Task directions:
Line by line, repeat all the material exactly as it appears.
===============
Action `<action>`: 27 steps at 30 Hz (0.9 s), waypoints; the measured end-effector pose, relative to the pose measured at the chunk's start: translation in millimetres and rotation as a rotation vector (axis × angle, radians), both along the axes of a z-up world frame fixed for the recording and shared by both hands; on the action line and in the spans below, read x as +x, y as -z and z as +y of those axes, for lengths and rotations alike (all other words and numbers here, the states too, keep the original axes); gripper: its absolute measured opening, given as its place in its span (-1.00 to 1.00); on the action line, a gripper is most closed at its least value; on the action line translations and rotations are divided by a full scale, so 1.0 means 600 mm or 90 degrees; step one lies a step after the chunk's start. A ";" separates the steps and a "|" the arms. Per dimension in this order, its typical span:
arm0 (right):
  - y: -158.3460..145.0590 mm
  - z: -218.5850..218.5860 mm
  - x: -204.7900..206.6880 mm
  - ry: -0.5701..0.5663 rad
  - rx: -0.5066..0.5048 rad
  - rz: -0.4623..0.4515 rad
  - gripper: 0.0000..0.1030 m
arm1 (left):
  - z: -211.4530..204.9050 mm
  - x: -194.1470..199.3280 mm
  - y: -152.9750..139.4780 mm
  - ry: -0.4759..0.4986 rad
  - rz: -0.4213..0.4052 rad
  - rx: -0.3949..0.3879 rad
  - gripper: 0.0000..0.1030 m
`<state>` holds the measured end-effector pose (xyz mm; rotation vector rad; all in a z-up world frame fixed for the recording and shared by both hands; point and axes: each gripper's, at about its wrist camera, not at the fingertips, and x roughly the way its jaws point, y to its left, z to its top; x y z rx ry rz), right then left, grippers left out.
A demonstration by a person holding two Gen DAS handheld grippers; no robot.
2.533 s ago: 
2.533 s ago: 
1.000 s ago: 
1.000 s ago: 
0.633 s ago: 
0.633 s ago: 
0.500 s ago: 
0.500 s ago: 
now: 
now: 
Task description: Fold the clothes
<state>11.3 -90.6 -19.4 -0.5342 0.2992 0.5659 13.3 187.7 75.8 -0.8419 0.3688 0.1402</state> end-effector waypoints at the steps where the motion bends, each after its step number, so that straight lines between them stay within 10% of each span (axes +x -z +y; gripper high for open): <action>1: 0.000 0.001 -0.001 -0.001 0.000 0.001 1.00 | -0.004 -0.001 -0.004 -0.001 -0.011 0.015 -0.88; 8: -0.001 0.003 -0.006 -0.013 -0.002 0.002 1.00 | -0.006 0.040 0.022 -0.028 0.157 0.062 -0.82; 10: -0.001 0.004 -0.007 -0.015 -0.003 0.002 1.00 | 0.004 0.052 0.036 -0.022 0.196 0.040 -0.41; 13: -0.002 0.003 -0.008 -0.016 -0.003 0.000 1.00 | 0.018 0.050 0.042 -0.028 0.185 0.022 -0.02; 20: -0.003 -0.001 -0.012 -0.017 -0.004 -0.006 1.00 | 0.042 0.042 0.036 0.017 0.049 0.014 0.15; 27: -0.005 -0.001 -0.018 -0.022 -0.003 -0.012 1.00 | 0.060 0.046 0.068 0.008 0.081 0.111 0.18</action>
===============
Output for this exercise:
Action `<action>`: 27 steps at 30 Hz (0.9 s), waypoints; the measured end-effector pose, relative to the pose measured at the chunk's start: translation in millimetres and rotation as a rotation vector (axis × angle, radians), both along the axes of a z-up world frame fixed for the recording and shared by both hands; on the action line and in the spans below, read x as +x, y as -z and z as +y of those axes, for lengths and rotations alike (all other words and numbers here, the states too, keep the original axes); gripper: its absolute measured opening, given as its place in its span (-1.00 to 1.00); on the action line, a gripper is most closed at its least value; on the action line translations and rotations are divided by a full scale, so 1.0 means 600 mm or 90 degrees; step one lies a step after the chunk's start. A ";" separates the steps and a "|" the arms. Per dimension in this order, its typical span:
arm0 (right):
  - y: -158.3460..145.0590 mm
  - z: -218.5850..218.5860 mm
  - x: -204.7900..206.6880 mm
  - ry: -0.5701..0.5663 rad
  - rx: -0.5066..0.5048 rad
  - rz: -0.4623..0.4515 rad
  - gripper: 0.0000..0.1030 m
arm1 (left):
  - z: -211.4530..204.9050 mm
  - x: -194.1470..199.3280 mm
  - y: -152.9750..139.4780 mm
  - ry: -0.4759..0.4986 rad
  - rz: -0.4213..0.4052 rad
  - rx: -0.3949..0.3879 rad
  - gripper: 0.0000..0.1030 m
`<state>` holds the measured end-effector pose (xyz mm; rotation vector rad; all in a z-up world frame fixed for the recording and shared by both hands; point and axes: each gripper's, at about its wrist camera, not at the fingertips, and x roughly the way its jaws point, y to its left, z to its top; x y z rx ry rz), right then left, grippers left out.
A demonstration by a person holding two Gen DAS handheld grippers; no robot.
2.533 s ago: 
2.533 s ago: 
1.000 s ago: 
1.000 s ago: 
0.633 s ago: 
0.633 s ago: 
0.500 s ago: 
0.500 s ago: 
now: 
now: 
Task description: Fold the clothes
<state>11.3 -90.6 -19.4 -0.5342 0.2992 0.5659 13.3 187.7 75.8 -0.8419 0.3688 0.1402</state> end-effector waypoints at the steps where the motion bends, each after its step number, so that straight lines between them stay within 10% of each span (axes +x -z +y; gripper high for open): <action>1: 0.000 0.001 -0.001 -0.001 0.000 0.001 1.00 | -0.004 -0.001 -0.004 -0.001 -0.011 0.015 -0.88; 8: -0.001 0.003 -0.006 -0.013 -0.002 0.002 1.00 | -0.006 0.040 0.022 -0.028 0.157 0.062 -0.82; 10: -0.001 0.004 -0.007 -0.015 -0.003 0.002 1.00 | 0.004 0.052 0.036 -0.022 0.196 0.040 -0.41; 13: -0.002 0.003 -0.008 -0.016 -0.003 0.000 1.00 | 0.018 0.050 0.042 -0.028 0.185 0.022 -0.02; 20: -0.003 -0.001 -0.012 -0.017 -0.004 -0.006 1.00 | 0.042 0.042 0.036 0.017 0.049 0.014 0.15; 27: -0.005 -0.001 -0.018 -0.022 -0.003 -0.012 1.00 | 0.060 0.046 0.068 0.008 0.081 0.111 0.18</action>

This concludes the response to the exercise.